Dos Santos said there are influential sectors of society often support these measures, either due to their own hostility towards the homeless or due to their inability to stand the sight of their dreadful living conditions.

“Many people just don’t want to see the problem,” he added.

Yet, the economic crisis intensified by the COVID-19 pandemic in Brazil has been forcing more and more poor workers to live on the streets. According to the federal government, there were more than 33,000 homeless families in São Paulo at the end of 2019.

“Their numbers are certainly growing. During the peak of the pandemic in 2020, we had to offer six times more food to the people on the street than we used to do before COVID-19,” Dos Santos said.

Now that businesses are beginning to reopen, the Franciscans have reduced the number of hot meals they distribute in São Paulo and other cities, but they still realized that most of the people they serve are living in extreme poverty.

“People are fighting for the same handouts. There’s growing violence and it’s provoking the dehumanization of the homeless, with impacts on their mental health. Our volunteers have been requiring special attention from us, because they feel all that in their daily activities,” Dos Santos explained.

An increasing brutality from the police against the homeless is another aspect of the same problem. In December, a police raid in an area known as Crackland – where thousands of homeless people and drug addicts spend the day smoking crack – caused a riot in downtown São Paulo. As they fled the policemen, the homeless attacked and robbed cars, shops, and pedestrians. The incident caused outrage and many demanded tougher measures against the homeless.

“The pandemic exacerbated the social violence against the homeless. A lot of food is being given to them, but violence is a huge problem, and nobody cares,” Sebastião Nicomedes de Oliveira, who used to be homeless, told Crux.

De Oliveira lived on the streets of São Paulo from 2003-2008, and then became an activist that helped to launch a national social movement for street people.

“Some people were certainly moved by Father Lancellotti’s action. But I’m sure that other segments became even more disgusted with the homeless after that,” he said.

De Oliveira said that it’s not only the State that acts against the homeless.

“Shop owners, building janitors and security also have different strategies. They implant spikes in front of their properties and throw chemicals on the sidewalk,” he claimed.

Recently, De Oliveira noticed that employees of the building where he now works and lives installed a water spraying device in its front marquee, which is activated to repel the homeless people that camp there to sleep and beg for money.

“I blocked the pipes and it’s not working anymore. If they reconnect it, I’ll cut the water again,” he said.

The isolation of the homeless in the city is so profound that COVID-19 has only had a small impact on them.

“Nobody comes near them, nobody touches them.

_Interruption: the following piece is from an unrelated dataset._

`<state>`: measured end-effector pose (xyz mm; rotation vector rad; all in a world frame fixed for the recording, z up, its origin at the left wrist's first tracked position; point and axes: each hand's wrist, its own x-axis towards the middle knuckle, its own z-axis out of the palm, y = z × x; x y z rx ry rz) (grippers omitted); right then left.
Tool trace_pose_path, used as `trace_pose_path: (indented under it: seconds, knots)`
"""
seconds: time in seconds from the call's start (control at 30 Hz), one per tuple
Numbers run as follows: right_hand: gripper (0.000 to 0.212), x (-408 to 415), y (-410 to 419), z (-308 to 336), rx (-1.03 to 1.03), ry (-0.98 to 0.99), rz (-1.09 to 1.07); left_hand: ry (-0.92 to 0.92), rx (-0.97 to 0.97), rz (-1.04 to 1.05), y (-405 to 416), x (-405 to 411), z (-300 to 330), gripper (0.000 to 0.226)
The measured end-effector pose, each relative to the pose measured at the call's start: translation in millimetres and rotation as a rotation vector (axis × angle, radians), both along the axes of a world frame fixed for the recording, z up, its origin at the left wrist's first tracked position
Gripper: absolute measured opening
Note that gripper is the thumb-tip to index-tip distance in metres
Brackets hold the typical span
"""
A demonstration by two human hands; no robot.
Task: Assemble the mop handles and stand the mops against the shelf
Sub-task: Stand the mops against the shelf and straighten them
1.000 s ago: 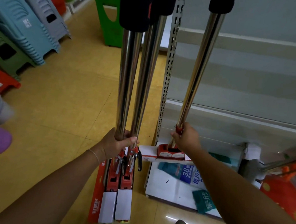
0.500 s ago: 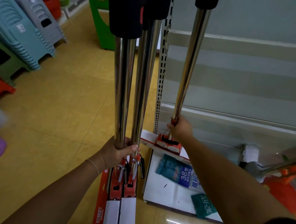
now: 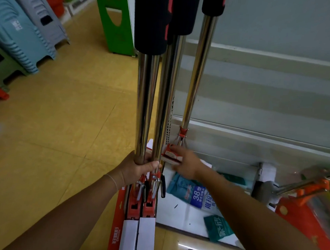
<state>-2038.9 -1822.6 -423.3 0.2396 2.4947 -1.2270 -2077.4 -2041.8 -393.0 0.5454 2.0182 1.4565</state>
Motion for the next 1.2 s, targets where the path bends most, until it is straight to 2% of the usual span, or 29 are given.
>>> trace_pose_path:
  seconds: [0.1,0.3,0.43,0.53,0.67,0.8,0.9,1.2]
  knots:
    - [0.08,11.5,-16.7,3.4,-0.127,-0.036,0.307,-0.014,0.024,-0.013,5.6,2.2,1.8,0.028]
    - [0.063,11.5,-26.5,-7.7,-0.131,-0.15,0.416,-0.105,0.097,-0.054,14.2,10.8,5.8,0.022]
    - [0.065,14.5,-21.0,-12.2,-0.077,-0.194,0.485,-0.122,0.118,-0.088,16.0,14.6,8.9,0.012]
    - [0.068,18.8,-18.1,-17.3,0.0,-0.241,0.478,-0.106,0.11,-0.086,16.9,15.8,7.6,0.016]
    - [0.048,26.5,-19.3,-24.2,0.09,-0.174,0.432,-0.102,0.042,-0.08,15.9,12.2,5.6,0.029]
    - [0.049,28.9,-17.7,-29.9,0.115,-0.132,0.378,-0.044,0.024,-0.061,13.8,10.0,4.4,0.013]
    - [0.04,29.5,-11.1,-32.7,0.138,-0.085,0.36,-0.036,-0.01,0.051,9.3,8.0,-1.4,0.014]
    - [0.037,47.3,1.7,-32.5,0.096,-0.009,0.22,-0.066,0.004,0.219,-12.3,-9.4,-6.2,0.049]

Social distancing measures had been imposed on them long before the pandemic,” Dos Santos said.

De Oliveira added that there’s no solution in sight for the housing crisis in São Paulo and other Brazilian big cities.

“With the pandemic, everything is more difficult, including the homeless political organization,” he said.

Lancellotti agreed that the housing shortage in São Paulo is huge and no city government can really oppose the real estate industry’s interests.

“Every mayor acts according to the will of the real estate lobby,” he said.

Despite all difficulties, the priest says he’ll keep fighting for the homeless.

“Our struggle is not for the right of the homeless to live under bridges. What we want is that every person in the city has a decent house,” he said.